* **Task input**

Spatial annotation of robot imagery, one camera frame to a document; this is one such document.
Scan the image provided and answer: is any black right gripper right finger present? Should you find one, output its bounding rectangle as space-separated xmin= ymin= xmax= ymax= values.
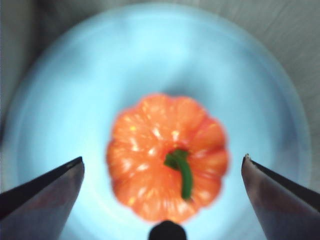
xmin=240 ymin=153 xmax=320 ymax=240

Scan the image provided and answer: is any orange pumpkin with green stem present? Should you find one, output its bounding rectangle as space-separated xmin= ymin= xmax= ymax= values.
xmin=106 ymin=92 xmax=230 ymax=225

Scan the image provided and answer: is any blue round plate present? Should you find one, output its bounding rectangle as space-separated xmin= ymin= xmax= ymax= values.
xmin=0 ymin=3 xmax=311 ymax=240

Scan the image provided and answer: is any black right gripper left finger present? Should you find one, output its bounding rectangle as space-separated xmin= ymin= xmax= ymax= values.
xmin=0 ymin=156 xmax=85 ymax=240

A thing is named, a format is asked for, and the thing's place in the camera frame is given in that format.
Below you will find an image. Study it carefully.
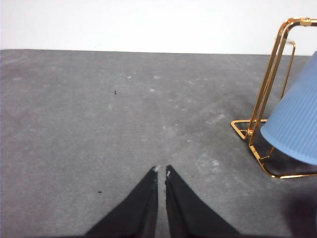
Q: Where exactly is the tilted blue ribbed cup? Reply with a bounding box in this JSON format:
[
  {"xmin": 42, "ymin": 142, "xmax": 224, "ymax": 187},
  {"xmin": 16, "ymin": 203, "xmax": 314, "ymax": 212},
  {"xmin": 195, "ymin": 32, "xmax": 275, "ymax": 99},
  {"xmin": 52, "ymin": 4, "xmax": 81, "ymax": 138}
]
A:
[{"xmin": 260, "ymin": 51, "xmax": 317, "ymax": 166}]

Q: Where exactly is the gold wire cup rack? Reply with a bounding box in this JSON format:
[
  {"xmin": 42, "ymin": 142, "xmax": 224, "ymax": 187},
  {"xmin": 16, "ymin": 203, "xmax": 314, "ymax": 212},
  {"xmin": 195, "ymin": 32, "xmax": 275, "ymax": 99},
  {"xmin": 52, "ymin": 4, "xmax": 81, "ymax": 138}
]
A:
[{"xmin": 230, "ymin": 16, "xmax": 317, "ymax": 179}]

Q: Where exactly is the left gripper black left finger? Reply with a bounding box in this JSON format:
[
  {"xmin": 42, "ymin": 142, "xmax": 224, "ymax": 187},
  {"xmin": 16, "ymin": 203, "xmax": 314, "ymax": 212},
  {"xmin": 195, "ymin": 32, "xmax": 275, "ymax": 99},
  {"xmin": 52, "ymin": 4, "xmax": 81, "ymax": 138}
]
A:
[{"xmin": 81, "ymin": 166, "xmax": 159, "ymax": 238}]

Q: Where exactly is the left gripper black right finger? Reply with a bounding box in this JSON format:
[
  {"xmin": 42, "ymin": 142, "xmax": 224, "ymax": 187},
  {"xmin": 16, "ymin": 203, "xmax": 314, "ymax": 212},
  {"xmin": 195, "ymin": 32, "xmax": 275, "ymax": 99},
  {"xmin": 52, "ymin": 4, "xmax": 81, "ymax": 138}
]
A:
[{"xmin": 164, "ymin": 164, "xmax": 245, "ymax": 238}]

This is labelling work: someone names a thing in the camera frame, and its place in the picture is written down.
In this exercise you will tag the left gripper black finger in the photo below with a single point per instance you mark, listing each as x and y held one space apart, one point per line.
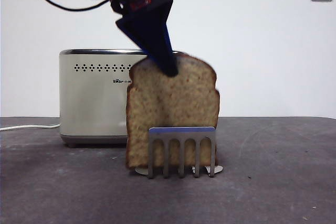
152 32

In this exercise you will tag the cream and chrome toaster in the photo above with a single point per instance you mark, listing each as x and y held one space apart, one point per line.
92 103

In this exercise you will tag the brown bread slice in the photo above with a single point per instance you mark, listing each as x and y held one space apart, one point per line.
178 103

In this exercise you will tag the stainless steel bread rack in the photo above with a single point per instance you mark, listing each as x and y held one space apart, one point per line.
181 133

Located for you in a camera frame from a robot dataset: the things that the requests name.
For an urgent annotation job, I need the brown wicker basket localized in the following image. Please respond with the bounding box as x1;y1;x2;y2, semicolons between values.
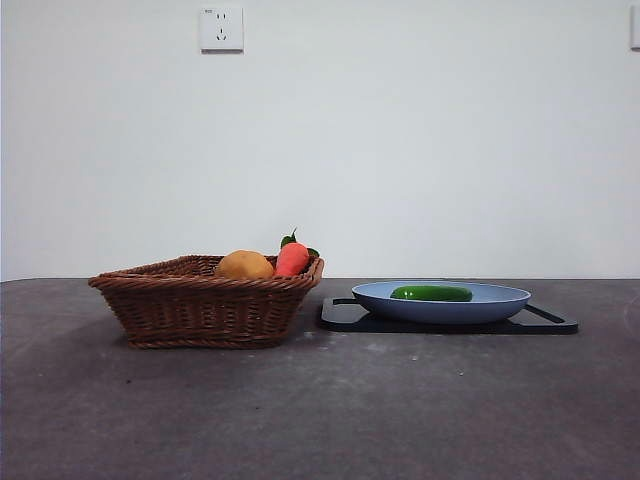
88;253;325;350

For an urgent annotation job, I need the black rectangular tray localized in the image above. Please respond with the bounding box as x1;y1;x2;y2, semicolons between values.
319;295;580;335

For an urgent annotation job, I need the yellow potato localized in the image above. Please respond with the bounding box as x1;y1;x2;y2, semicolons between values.
215;249;276;280

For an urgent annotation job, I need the orange carrot with green leaves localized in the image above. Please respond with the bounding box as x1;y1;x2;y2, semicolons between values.
273;227;321;277

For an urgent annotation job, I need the white wall socket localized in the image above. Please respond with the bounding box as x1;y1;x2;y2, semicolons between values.
199;5;245;55

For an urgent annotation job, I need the light blue plate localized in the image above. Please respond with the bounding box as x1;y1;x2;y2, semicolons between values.
350;280;532;325

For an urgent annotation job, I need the green pepper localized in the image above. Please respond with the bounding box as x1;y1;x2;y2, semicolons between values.
389;284;474;303

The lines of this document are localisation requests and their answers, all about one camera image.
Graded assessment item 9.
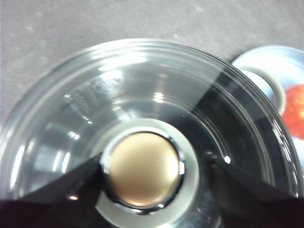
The glass lid with green knob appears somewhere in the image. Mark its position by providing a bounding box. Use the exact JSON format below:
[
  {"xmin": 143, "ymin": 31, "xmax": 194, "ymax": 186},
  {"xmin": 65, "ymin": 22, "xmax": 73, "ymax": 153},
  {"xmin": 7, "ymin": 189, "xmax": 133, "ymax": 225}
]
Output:
[{"xmin": 0, "ymin": 38, "xmax": 304, "ymax": 228}]

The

* **Required work**
With "robot" as the word to match, copy each line of the records that has it.

* **Written response**
Spatial annotation of robot imagery, one camera frame to a document; this is one such document.
Located for you in a camera frame from a robot dataset: the things that the requests name.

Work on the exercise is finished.